The worst Fat Loss Foods

The secret to fat loss is not about doing more exercise (although it is a key ingredient), it’s lies within the simple action making better food choices. There are many ridiculous myths in nutrition and right at the top of the list is the “calorie myth”. It is the idea that calories are the most important part of the diet and that the sources of those calories doesn’t matter – whether you eat a 100 calories of chocolate or broccoli, they will have the same effect on your weight. Different foods and macronutrients have a major effect on the hormones and brain centers that control hunger and eating behaviour. If your goal is to get rid of that stubborn fat hanging around your midsection, then stay far, far away from these foods:

  • Flavoured Yogurt: Ofter referred to as a “healthy snack”, Yogurt often delivers a serious hit of sugar, sometimes making it no better for you than a handful of M&M’s. They can squeeze nearly 30 grams of sugar into a 150 gram tub of flavoured yogurt. Excess sugar can lead to weight gain so avoid the flavored varieties and stick with plain Greek yogurt and mix in your own berries to add flavour.
  •  Granola: A small serving of granola can add up to big repercussions in your diet. Touted as another “healthy food”, granola is often packed with as many as five different varieties of sugar plus some added fats. This high calorie breakfast food provides instant energy but results in an energy crash later and primes you to crave sweets throughout the rest of the day.
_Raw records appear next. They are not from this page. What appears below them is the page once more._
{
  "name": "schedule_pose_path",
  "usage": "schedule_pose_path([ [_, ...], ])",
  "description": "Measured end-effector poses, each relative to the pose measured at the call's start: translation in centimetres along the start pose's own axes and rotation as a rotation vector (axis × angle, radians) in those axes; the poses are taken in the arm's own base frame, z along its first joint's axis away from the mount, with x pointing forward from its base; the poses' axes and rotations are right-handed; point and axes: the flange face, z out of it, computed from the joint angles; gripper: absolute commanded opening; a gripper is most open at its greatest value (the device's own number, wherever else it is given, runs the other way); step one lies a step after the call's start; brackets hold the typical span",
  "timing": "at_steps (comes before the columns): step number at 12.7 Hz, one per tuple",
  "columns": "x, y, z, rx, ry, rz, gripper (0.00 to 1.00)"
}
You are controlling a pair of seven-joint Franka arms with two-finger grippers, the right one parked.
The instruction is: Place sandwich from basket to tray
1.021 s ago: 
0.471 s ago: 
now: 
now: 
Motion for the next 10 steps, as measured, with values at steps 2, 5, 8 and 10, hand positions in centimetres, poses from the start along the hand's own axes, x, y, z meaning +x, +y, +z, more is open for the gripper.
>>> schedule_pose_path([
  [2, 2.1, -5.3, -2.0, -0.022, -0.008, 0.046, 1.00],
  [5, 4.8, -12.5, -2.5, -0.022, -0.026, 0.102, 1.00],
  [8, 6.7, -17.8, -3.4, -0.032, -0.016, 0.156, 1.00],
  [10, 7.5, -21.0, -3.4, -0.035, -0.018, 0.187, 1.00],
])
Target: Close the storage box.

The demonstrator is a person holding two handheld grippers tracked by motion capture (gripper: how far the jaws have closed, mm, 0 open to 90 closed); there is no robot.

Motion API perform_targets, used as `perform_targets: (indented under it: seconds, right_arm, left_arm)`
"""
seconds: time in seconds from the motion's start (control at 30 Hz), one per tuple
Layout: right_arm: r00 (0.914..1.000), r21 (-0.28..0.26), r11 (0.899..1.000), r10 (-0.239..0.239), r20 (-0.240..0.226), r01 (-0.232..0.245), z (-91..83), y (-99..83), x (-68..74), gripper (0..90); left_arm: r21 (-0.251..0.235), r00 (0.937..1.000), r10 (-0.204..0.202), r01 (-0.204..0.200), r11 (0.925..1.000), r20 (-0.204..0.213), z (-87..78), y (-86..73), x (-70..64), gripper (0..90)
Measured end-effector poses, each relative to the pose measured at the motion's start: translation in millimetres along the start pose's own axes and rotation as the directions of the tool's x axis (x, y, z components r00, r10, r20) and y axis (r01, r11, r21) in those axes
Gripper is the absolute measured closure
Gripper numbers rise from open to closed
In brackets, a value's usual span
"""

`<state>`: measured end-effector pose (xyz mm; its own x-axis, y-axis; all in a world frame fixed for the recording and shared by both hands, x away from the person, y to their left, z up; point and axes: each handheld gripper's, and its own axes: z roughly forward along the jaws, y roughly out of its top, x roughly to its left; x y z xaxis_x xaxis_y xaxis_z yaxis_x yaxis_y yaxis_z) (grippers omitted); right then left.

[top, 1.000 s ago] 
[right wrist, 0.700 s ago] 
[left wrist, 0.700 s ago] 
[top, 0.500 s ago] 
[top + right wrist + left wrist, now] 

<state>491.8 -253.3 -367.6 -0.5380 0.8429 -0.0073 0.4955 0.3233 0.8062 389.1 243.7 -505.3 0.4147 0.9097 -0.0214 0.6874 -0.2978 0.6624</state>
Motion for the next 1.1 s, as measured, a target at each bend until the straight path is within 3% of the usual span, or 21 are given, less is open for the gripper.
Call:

For the sake of your waist, it’s best to avoid cereal all together.
  • Dried Fruit: It’s more or less candy thanks to the sugar content. It’s also much easier to go overboard with dried varieties as opposed to fresh ones thanks to the physical size of the food. Picture one raisin versus one grape and you’ll get the idea. Taking the water out of fruit leaves you with sugar and calories. Dried fruit is calorically dense due to natural and added sugar. Consumption can impact your weight loss efforts, as it will alter the levels of your blood sugar and thus influence sugary cravings.
  • Pasta: Regular or refined pasta loses its fiber during the processing, so any nutrients the wheat may have contained initially get wiped. Furthermore, refined grains pass through your body quickly and leave you feeling hungry shortly after you finish eating. You’re best option here is rice pasta.
  • Soft Drink & Diet Soft Drink: Filled with and sugar and completely void of any nutritional value, soda is the biggest empty calorie offender. After getting a blast of sugar, the body stops using fat for fuel and instead uses the sugar. Diet soda still holds zero nutritional value, but cutting out the sugar and subbing in artificial sweeteners can lead to weight gain for a whole different reason. The fake stuff messes with our body’s ability to acknowledge the connection between sweetness and calories and can lead to stronger cravings later. So if fat loss is your goal, sugary drinks like soda are out!
  • Cheese: Poor manufacturing practices make cheese an unhealthy choice. Cows are treated like milk-producing machines and are genetically manipulated and pumped full of antibiotics and hormones that cause them to produce more milk. While cows suffer on factory farms, humans who drink their milk increase their chances of developing heart disease, diabetes, cancer, and many other ailments.
  • Deli Meats: Processed meats have no place in anyones diet. Deli meats like salami are high in fat and they’re also typically paired with other unhealthy foods like bread, cheese, and condiments when crafting a sandwich. Skip the deli counter and spring for organic/grass fed cuts of meat or fish if you want to lose the fat once and for all.
  • Margarine: Often advertised as a healthier alternative to butter, margarine is actually loaded with trans fat and lacking in any real nutritional value. Trans fat = toxicity overload!

Calorie from different food sources can have vastly different effects on hunger, hormones, energy expenditure and the brain regions that control food intake. Even though calories are important, counting them or even being consciously aware of them is not at all necessary to lose weight. In many cases, simple changes in food selection can lead to the same (or better) results than calorie restriction.